WHAT THE TASK ASKS:
Return only the lines from the one containing "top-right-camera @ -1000" to the end of the entries below, exactly as written, both ends included.

Data extracted from a collection:
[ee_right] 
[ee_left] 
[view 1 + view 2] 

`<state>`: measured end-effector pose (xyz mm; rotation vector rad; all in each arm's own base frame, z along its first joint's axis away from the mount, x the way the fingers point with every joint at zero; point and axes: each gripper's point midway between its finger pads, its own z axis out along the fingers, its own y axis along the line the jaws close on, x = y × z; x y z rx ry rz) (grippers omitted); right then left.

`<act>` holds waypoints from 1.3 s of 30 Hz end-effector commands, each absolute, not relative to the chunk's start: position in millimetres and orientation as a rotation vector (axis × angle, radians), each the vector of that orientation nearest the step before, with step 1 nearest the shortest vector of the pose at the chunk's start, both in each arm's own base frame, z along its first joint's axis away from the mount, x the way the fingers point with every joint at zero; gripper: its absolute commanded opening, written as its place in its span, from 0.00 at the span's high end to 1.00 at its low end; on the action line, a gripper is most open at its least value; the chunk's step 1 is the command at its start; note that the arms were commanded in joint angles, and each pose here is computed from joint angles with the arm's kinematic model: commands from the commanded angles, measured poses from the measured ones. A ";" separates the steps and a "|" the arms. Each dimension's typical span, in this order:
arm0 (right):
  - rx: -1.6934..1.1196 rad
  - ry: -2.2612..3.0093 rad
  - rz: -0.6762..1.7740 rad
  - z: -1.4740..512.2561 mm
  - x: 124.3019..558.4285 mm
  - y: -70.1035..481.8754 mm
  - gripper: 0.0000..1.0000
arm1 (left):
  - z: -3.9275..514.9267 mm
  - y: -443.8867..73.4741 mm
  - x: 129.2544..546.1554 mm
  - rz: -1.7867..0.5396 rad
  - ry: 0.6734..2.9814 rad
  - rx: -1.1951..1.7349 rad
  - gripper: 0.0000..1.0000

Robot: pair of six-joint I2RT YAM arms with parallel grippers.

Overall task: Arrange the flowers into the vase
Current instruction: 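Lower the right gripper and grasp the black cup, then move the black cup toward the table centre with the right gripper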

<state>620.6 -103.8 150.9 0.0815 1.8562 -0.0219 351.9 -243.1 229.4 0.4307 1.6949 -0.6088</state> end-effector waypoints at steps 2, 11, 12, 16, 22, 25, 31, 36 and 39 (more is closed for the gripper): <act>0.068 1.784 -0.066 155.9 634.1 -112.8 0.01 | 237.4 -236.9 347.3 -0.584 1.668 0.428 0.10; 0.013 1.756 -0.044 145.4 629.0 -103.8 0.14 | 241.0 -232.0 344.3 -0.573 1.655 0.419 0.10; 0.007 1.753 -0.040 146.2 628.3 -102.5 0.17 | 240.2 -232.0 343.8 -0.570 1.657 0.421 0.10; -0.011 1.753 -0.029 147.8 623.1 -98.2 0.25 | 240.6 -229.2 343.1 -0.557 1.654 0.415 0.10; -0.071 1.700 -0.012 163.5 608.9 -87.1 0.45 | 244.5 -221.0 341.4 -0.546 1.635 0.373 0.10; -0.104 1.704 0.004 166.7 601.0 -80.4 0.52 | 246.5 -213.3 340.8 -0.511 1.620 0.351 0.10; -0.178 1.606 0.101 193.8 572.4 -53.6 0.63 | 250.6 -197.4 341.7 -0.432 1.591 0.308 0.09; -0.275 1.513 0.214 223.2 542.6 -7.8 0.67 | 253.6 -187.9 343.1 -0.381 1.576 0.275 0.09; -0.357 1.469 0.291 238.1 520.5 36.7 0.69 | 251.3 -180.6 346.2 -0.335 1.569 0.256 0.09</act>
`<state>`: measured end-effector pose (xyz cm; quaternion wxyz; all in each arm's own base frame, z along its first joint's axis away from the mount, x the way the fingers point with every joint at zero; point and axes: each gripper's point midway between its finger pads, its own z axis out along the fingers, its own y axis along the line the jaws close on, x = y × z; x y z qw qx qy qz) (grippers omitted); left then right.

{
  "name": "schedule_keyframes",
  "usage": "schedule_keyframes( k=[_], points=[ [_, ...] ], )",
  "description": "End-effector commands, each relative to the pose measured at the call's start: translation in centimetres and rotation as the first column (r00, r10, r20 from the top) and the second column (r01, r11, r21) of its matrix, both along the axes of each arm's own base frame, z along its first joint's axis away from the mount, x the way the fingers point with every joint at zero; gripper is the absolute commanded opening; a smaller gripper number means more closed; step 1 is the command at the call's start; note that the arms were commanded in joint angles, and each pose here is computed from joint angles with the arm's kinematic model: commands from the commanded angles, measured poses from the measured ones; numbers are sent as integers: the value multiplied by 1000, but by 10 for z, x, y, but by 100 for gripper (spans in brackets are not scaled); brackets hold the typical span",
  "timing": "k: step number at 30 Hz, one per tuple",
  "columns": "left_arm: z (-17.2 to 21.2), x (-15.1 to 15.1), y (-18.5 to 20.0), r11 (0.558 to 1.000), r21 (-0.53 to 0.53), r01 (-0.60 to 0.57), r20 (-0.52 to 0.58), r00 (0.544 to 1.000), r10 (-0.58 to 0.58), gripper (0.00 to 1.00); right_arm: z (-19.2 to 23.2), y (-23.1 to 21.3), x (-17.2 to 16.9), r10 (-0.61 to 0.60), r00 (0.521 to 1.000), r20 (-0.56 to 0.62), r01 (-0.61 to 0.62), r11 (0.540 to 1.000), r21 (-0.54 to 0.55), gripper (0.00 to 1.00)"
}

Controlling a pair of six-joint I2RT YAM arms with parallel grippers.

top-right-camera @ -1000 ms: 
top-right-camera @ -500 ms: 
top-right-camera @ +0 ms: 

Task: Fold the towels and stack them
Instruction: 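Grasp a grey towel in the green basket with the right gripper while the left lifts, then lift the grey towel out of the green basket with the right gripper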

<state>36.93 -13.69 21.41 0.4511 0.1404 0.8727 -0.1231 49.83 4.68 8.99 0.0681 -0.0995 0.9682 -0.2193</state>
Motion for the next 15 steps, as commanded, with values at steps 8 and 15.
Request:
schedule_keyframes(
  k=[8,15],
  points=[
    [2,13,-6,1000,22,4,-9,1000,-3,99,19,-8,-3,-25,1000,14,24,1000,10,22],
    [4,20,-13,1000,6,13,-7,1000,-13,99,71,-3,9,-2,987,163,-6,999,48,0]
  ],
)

TASK SOLUTION:
top-right-camera @ -1000 ms: 
top-right-camera @ -500 ms: 
top-right-camera @ +0 ms: 

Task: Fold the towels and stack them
Instruction: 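Grasp a grey towel in the green basket with the right gripper while the left lifts, then lift the grey towel out of the green basket with the right gripper
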
<state>36.93 -13.69 21.41 0.4511 0.1404 0.8727 -0.1231 49.83 4.68 8.99 0.0681 -0.0995 0.9682 -0.2193</state>
Motion for the next 15 steps, as commanded, with values at steps 8 and 15.
Request:
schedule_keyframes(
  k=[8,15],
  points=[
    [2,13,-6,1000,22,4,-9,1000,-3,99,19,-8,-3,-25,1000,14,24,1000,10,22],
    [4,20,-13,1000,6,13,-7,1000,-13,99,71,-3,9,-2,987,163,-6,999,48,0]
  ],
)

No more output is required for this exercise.